**Exercise directions**. All of the data is to be set down again without any alteration.

**Material provided**.
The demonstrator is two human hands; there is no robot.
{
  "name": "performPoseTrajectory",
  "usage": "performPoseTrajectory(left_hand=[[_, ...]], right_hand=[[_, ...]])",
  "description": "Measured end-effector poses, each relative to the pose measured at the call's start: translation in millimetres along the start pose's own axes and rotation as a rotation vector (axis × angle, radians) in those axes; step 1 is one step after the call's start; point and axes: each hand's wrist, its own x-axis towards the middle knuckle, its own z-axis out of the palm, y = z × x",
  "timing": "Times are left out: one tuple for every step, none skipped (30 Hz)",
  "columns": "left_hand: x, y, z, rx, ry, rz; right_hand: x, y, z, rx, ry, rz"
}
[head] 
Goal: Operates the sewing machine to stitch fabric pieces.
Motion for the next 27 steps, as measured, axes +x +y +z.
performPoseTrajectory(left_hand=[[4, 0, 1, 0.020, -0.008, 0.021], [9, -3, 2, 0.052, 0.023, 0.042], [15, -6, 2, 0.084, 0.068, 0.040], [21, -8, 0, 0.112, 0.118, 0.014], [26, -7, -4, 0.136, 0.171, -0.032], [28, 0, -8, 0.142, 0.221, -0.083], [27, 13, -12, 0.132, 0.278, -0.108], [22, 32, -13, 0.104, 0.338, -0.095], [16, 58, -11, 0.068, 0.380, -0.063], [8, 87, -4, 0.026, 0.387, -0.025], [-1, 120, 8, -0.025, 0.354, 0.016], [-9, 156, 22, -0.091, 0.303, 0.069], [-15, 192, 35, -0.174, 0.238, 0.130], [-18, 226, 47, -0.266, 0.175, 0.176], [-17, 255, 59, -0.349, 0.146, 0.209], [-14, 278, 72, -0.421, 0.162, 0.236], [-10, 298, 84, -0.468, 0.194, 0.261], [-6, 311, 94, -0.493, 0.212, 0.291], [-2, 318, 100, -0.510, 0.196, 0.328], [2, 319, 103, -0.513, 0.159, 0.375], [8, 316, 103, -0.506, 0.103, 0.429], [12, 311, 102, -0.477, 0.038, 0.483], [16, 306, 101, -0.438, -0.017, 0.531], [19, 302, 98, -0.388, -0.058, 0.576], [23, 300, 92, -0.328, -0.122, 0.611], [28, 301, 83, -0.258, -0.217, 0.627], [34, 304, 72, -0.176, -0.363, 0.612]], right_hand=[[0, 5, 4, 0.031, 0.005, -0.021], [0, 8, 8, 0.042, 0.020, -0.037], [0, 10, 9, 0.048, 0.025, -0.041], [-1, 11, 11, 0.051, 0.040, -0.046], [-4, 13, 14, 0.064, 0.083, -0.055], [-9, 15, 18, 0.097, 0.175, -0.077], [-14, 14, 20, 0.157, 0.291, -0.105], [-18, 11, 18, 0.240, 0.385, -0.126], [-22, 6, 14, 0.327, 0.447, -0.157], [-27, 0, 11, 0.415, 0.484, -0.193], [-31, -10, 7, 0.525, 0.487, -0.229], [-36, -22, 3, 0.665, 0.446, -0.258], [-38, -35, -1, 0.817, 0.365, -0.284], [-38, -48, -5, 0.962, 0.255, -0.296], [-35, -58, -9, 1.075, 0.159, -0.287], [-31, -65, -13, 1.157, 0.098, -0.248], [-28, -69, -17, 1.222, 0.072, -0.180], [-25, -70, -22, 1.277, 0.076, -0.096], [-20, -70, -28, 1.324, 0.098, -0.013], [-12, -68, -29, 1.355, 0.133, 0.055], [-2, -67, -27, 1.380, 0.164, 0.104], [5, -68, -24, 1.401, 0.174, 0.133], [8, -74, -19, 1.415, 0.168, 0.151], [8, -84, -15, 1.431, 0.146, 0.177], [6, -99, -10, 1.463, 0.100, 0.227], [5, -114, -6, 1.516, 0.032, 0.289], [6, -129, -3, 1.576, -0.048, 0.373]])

**Result of the task**.
The demonstrator is two human hands; there is no robot.
{
  "name": "performPoseTrajectory",
  "usage": "performPoseTrajectory(left_hand=[[_, ...]], right_hand=[[_, ...]])",
  "description": "Measured end-effector poses, each relative to the pose measured at the call's start: translation in millimetres along the start pose's own axes and rotation as a rotation vector (axis × angle, radians) in those axes; step 1 is one step after the call's start; point and axes: each hand's wrist, its own x-axis towards the middle knuckle, its own z-axis out of the palm, y = z × x",
  "timing": "Times are left out: one tuple for every step, none skipped (30 Hz)",
  "columns": "left_hand: x, y, z, rx, ry, rz; right_hand: x, y, z, rx, ry, rz"
}
[head] 
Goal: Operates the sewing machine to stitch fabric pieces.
Motion for the next 27 steps, as measured, axes +x +y +z.
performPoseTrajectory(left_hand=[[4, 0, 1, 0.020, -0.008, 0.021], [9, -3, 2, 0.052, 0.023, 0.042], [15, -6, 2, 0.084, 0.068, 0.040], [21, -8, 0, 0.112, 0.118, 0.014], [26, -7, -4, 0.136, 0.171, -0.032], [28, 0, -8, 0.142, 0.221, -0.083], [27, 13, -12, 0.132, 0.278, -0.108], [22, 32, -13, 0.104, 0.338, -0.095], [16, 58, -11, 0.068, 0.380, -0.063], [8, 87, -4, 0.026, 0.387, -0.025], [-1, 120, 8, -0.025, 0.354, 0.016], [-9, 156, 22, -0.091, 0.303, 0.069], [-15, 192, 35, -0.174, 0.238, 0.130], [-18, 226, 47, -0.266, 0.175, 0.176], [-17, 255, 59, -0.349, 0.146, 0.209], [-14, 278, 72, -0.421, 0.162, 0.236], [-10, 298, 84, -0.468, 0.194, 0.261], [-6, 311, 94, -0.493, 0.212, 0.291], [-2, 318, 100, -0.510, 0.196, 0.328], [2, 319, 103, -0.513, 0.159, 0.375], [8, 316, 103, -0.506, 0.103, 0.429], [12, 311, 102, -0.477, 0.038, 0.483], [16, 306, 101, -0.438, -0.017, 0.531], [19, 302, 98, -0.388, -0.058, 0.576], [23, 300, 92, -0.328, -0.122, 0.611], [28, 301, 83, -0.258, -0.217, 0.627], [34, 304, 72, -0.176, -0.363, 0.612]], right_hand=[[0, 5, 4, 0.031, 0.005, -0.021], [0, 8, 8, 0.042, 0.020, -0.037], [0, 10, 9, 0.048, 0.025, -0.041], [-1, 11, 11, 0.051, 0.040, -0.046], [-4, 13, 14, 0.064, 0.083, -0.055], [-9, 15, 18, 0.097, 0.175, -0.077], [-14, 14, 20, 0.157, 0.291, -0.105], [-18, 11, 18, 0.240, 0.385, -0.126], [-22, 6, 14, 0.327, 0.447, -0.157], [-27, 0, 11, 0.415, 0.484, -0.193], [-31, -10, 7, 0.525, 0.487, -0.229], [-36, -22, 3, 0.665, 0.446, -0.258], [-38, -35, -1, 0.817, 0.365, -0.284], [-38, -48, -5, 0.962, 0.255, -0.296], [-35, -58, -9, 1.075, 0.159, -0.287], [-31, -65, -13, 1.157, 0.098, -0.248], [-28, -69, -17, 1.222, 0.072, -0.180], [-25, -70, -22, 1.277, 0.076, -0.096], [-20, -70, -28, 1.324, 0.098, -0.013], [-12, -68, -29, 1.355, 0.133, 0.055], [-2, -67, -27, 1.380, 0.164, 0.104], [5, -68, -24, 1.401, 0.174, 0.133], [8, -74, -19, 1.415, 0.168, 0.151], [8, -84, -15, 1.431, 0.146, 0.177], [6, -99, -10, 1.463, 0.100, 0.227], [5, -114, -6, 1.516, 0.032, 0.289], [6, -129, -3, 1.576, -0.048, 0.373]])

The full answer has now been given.